"Today I "caught" a nice and prominent Moilanen arc, produced by snow guns.
At the time I shot the pics the usual icy [radiation] fog which forms during December nights had disappeared completely an hour since. The icy fog in the pictures is a 100% product of an ensemble of six snow guns in downtown Davos. The ice fog then was transported by a very gentle wind and had time to "ripen".
Picture 1 [left] is about 1.3 miles away from the snow gun, time or the drift are 20 minutes, roughly estimated. The pic shows that the special Moilanen crystals are the first to form out of the unstructured grains produced by the gun.
Pictures 2 and 3 are about 1.8 miles away (only five minutes later) and show the further metamorphosis within short time. The "Minuteman rockets" surrounding the small frozen lake are part of a Christmas decoration - illuminated by night in various colors they look pretty nice!"

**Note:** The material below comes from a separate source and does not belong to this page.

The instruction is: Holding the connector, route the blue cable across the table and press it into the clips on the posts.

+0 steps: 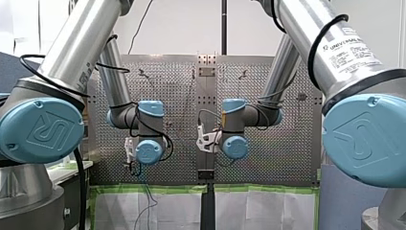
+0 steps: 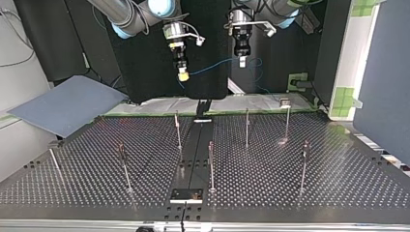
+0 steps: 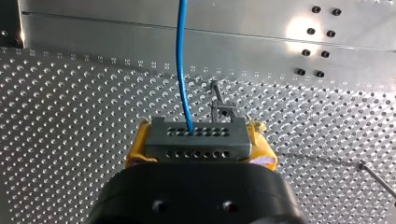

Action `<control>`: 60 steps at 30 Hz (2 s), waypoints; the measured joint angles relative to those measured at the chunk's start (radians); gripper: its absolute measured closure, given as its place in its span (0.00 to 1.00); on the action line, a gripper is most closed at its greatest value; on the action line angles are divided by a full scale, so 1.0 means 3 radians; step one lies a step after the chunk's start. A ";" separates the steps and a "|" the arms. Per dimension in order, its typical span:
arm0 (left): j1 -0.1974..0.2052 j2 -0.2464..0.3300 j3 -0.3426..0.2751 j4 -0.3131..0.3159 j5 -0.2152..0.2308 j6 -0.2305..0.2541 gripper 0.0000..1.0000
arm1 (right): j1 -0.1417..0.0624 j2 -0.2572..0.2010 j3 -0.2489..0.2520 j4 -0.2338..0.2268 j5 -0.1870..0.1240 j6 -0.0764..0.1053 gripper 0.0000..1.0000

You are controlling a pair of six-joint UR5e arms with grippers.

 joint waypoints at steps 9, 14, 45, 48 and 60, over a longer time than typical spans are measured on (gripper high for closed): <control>-0.0004 0.0008 0.0001 0.0004 -0.0004 0.0000 1.00 | -0.0001 0.0001 -0.0001 0.0001 0.0000 -0.0001 1.00; -0.0005 0.0009 0.0000 0.0005 -0.0005 0.0000 1.00 | 0.0067 0.0097 -0.0017 0.0097 0.0000 -0.0021 1.00; 0.0091 0.0188 -0.0122 -0.0374 0.0051 0.0132 1.00 | 0.0092 0.0286 -0.0020 0.0184 0.0000 -0.0026 1.00; 0.0092 0.0188 -0.0122 -0.0403 0.0051 0.0133 1.00 | 0.0092 0.0286 -0.0020 0.0184 0.0000 -0.0026 1.00; 0.0108 0.0194 -0.0103 -0.0382 0.0114 0.0137 1.00 | 0.0105 0.0265 -0.0044 0.0206 0.0022 -0.0048 1.00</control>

Snow guns eject small seed nuclei into the air on which halo forming ice crystals subsequently grow from condensation of atmospheric moisture. The growth occurs over hundreds of metres to several kilometres downwind. Snow guns that make the best halos use enzymes as crystal growth nuclei. The 'artificial' crystals have the same structure, forms and habits as naturally occurring ones. However, for reasons not yet understood (type of nucleate, atmospheric conditions), they can be near optically perfect and generate rare halos.
The rare Moilanen arc, named after halo expert Jarmo Moilanen of Finland, is characteristically ‘V’ shaped and appears above the sun between it and upper rim of the 22° halo. In images (2) and (3) a weak and diffuse 22° halo and upper tangent arc frame the Moilanen arc. Diffuse halos can be an indication that they are produced with very small crystals – consistent with Bertram’s comments that halo forming crystals were just starting to form out of the artificial ice fog. The Moilanen arc is however already relatively sharp. Whatever crystals formed it were already of some size and development.
The Moilanen arc is coloured – a red lower edge is visible in the top image – showing that rays forming it have undergone refraction. Its distance from the sun and shape can be simulated by tracing rays through an ice prism with two faces inclined at an angle of 34°. The prism edges must be nearly horizontal with the narrowest part of the 34° wedge uppermost.
The wedge angle does not correspond to that from any facets physically reasonable in ice crystals. One possibility is that the 34° wedge is present in some clustered or twinned crystals.